Task statement:
Here is a block of entries. Write out its lines exactly, from the first through the one containing "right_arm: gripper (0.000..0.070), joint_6".
(Data for analysis Opens)
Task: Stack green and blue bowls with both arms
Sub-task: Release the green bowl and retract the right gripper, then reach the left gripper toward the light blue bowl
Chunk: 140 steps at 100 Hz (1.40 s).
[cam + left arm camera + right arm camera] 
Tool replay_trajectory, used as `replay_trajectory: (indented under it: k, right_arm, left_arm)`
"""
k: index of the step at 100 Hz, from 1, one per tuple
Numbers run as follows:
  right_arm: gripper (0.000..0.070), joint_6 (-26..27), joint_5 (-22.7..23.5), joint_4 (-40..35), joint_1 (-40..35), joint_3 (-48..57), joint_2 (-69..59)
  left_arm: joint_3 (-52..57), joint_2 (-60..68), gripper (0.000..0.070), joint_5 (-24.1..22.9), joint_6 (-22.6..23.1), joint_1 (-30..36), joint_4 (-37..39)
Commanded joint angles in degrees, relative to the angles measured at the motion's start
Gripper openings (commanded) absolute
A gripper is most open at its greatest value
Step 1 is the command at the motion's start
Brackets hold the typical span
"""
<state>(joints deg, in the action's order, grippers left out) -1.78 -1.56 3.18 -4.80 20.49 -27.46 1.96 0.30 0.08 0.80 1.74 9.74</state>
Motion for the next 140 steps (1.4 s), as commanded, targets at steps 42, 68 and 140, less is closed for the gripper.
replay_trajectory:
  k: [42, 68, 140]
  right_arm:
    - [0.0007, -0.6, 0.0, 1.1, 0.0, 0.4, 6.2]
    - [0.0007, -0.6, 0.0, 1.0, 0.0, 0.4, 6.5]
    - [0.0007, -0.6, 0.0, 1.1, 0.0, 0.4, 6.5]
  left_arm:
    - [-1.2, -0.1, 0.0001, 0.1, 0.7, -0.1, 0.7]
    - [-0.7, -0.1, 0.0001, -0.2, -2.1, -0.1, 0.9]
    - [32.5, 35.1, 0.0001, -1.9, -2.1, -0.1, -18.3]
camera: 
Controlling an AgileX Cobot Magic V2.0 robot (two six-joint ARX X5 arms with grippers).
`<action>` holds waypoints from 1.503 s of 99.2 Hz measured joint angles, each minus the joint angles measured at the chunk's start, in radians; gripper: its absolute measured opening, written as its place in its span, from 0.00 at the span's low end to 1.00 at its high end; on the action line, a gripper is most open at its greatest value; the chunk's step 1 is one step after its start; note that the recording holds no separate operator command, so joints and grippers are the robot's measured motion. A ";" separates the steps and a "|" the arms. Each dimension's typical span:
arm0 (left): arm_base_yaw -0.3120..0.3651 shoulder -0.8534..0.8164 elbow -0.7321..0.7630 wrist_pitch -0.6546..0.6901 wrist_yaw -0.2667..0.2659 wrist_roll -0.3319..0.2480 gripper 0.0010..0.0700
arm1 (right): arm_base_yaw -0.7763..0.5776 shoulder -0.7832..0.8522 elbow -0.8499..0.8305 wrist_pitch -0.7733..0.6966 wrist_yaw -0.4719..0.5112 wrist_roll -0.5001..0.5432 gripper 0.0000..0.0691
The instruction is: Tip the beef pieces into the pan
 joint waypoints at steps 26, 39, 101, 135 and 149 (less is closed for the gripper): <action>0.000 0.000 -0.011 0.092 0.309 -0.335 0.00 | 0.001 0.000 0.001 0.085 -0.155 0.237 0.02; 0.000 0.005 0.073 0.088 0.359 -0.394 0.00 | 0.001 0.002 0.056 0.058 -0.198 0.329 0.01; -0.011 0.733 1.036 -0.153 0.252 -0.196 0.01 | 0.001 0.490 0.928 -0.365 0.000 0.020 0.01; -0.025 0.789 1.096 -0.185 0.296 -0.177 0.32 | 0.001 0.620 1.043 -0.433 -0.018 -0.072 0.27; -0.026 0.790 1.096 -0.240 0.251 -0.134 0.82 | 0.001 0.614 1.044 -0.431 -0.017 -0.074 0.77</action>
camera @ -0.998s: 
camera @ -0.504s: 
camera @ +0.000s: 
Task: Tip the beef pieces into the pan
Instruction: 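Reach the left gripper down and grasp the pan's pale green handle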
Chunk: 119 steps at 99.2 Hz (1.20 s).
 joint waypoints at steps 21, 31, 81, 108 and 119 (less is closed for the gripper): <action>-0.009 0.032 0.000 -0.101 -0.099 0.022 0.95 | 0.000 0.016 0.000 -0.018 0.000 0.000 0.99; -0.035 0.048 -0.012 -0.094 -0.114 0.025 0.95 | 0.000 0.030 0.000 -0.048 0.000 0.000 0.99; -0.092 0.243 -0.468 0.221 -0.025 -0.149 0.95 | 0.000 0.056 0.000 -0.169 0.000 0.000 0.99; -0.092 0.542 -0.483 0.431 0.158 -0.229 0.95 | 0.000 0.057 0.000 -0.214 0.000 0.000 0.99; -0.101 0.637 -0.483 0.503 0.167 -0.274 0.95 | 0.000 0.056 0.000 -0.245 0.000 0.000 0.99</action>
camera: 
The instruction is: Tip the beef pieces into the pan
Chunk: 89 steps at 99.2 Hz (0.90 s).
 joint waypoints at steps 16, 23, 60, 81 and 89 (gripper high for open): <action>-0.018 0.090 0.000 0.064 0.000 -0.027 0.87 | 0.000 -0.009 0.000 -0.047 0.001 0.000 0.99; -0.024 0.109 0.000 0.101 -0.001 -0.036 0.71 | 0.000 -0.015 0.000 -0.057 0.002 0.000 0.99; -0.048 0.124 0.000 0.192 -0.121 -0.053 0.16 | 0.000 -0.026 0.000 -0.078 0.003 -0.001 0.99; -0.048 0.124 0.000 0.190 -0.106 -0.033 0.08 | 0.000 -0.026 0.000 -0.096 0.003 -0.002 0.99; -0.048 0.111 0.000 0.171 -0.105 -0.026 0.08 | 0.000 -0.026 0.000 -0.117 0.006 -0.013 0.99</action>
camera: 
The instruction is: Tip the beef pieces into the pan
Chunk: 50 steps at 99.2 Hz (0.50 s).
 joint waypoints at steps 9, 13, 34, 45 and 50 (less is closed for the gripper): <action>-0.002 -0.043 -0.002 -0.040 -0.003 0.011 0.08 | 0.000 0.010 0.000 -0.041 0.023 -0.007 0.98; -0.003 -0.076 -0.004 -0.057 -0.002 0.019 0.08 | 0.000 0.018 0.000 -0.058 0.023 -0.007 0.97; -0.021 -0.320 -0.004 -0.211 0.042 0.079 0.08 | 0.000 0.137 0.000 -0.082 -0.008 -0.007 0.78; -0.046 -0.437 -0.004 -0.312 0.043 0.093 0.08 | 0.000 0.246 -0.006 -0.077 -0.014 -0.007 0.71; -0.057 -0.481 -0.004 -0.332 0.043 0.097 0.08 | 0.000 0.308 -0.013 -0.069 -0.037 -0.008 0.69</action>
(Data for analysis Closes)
Answer below:
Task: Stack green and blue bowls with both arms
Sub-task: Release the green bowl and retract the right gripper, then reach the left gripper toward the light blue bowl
Chunk: 140 steps at 100 Hz (1.40 s).
[cam + left arm camera + right arm camera] 
Tool replay_trajectory, used as `replay_trajectory: (indented under it: k, right_arm, left_arm)`
"""
k: index of the step at 100 Hz, from 1, one per tuple
Numbers run as follows:
  right_arm: gripper (0.000..0.070), joint_6 (-26..27), joint_5 (-22.7..23.5), joint_4 (-40..35), joint_1 (-40..35), joint_3 (-48..57), joint_2 (-69..59)

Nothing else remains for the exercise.